I take heart from the fact my husband has loved Spain throughout this whole thing. He refused to leave Granada before the first lock down, he considered it home. He has no desire to return to the UK for anything other than a fleeting visit. He could visit me in the UK but doesn’t want to get stuck there if Madrid locks down (and the UK in fairness could be heading for its own lock down soon). So, it’s a conscious choice of his to potentially spend a second lock down in Spain. And I guess, if he loves Spain whilst living through the worst of times in the epicentre it’s probably a good sign it’s where we are supposed to be long term.
So where does that leave us now. I think we’ve missed the window for any international rendezvous, my husband is bunkering down in Madrid. Looking at buying some furniture for our little terrace there, in case that’s the only bit of outdoors he’ll have access to and running in the Retiro while he can.
Last week I took off to Athens for a few days. As it was 1. Cheaper than staying in London 2. I craved some outdoor space and sun on my face 3. I’d been wanted to visit the bar scene there for years and needed a change of scenery beyond 4 hotel walls.
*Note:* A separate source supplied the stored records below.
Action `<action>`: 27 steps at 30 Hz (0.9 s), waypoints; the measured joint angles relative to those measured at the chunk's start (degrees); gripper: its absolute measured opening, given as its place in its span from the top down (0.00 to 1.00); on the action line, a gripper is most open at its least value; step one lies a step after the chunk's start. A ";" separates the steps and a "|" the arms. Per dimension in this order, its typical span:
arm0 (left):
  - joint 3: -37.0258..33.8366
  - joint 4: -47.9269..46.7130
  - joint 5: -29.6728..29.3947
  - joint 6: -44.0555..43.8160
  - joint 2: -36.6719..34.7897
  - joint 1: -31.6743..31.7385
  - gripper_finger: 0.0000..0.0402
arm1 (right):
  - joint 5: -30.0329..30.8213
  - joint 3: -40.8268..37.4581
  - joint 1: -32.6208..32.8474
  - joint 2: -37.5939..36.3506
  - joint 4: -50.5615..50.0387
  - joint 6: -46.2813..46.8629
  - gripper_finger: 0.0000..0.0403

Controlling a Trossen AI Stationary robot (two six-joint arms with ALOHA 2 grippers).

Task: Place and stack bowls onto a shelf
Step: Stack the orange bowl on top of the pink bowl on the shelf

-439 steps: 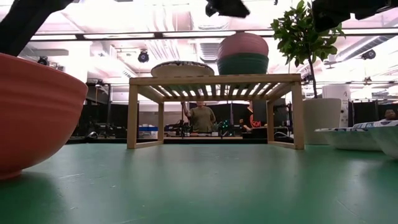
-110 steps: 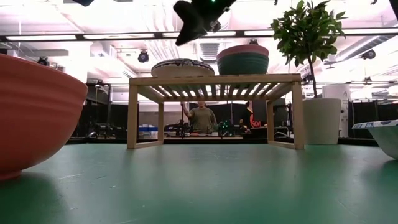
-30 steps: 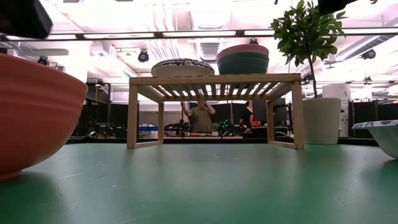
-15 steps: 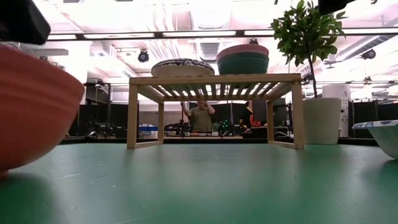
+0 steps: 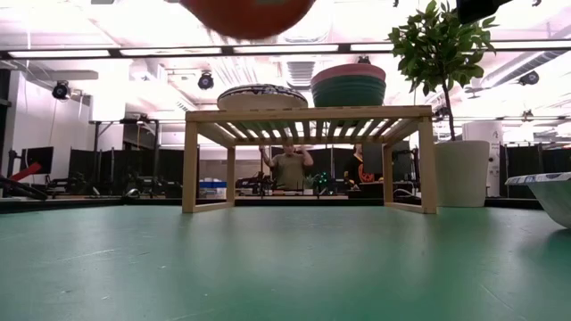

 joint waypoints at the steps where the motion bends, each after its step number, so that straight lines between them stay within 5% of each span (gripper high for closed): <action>1: 2.05 -0.97 -1.46 3.24 0.00 1.07 1.00 | 0.00 0.00 0.00 0.00 -0.01 0.00 0.98; 4: 6.63 -1.41 -5.10 13.63 -0.09 4.93 1.00 | 0.00 0.00 0.00 0.01 -0.02 -0.22 0.98; 13: 5.06 4.99 -9.33 39.66 -2.79 20.32 1.00 | 0.02 0.00 -0.01 0.07 -1.18 -0.90 0.98; 27: 6.31 16.18 -8.78 51.50 -2.98 34.88 1.00 | 0.46 -0.54 -0.13 0.35 -2.30 -0.27 0.98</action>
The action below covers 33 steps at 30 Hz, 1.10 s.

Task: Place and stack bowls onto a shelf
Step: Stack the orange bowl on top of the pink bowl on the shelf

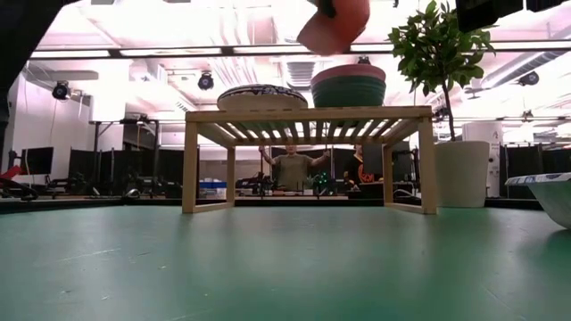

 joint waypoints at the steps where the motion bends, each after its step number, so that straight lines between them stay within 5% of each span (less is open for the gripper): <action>1: -0.12 0.58 0.00 0.25 0.06 0.77 1.00 | 0.02 -0.02 0.00 0.09 0.03 0.02 0.98; 8: -0.72 3.74 0.62 -1.20 0.06 5.39 1.00 | 0.02 -0.09 0.00 0.11 0.14 -0.36 0.98; 14: -0.76 5.67 6.93 -0.87 0.06 7.15 1.00 | 0.04 -0.09 0.00 0.10 0.16 -0.57 0.98; 33: -0.76 9.25 7.06 -1.25 0.06 9.36 0.92 | 0.04 -0.11 0.00 0.08 0.18 -0.57 0.98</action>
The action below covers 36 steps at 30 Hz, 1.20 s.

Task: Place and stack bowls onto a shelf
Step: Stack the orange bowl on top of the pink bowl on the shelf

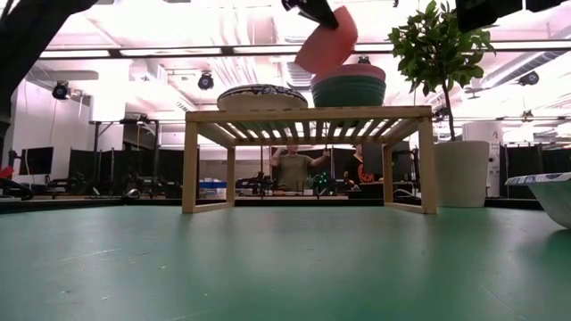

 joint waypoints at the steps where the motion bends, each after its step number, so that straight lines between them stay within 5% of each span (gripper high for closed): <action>1: -0.03 0.01 0.00 -0.12 0.00 0.02 0.91 | 0.00 0.00 0.00 0.00 0.01 -0.01 0.98; 18: 0.12 -1.33 0.00 -4.15 -0.20 -0.55 0.59 | 0.00 0.00 0.00 -0.02 0.46 -0.36 0.98; 28: 0.70 -15.90 0.96 -15.25 -2.76 -6.15 0.60 | 0.70 -0.04 0.00 -0.02 1.79 0.47 0.98; 36: -0.72 -25.35 -1.76 -24.47 -2.86 -16.71 0.61 | 11.20 -0.04 -0.01 0.00 4.63 2.56 0.98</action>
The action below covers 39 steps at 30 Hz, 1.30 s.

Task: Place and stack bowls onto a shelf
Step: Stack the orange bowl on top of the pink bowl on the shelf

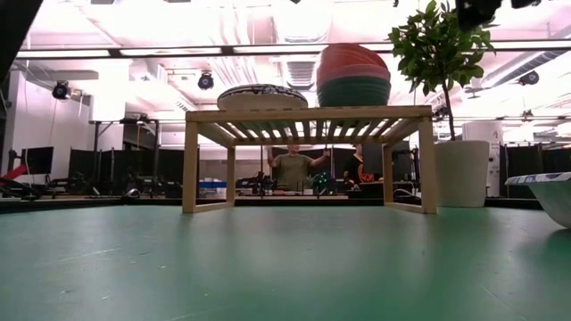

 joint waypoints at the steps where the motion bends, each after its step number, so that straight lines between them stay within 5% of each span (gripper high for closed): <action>1: -0.39 -0.42 -1.03 -0.10 0.00 -1.58 0.61 | 1.99 0.00 -0.05 0.00 1.15 -0.09 0.98; 10: -5.91 -1.35 -6.92 -0.01 -0.01 -13.95 0.61 | 5.14 6.32 -8.55 1.88 6.11 -7.36 0.98; 17: -16.09 4.57 -6.95 4.90 -2.97 -17.10 0.61 | -5.82 19.25 -19.06 7.68 -5.46 -9.81 0.98; 28: -50.50 39.58 -6.96 9.63 -25.32 -16.24 0.61 | -11.72 37.92 -29.82 20.48 -26.37 -9.98 0.98; 34: -69.26 61.84 -7.11 12.62 -38.16 -16.03 0.61 | -12.30 43.35 -34.62 25.40 -27.06 -10.35 0.98; 39: -79.33 73.96 -7.11 14.92 -45.49 -16.05 0.61 | -20.86 47.10 -39.97 29.34 -27.00 -10.68 0.98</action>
Now, I’m not really sure what my plan is. Although I don’t think it involves returning to Spain any time soon. I have two weeks in London and then will reassess how crazy the world is and plot my next move.
—
And this is why I love my husband. He responded to my grumpy Running Diary story this morning on IG where I attempted to run off my mood but couldn’t and just declared COVID life sucks instead, with this message.
‘Come on baby it could be worse. You haven’t got a terminal illness, you get to live and work on your own terms, not to mention travel, perspective is everything. And besides we all have to learn how to dance in the rain, it’s what makes the good times even better!’
So I guess we’re dancing in the rain right now. But that can still be fun right!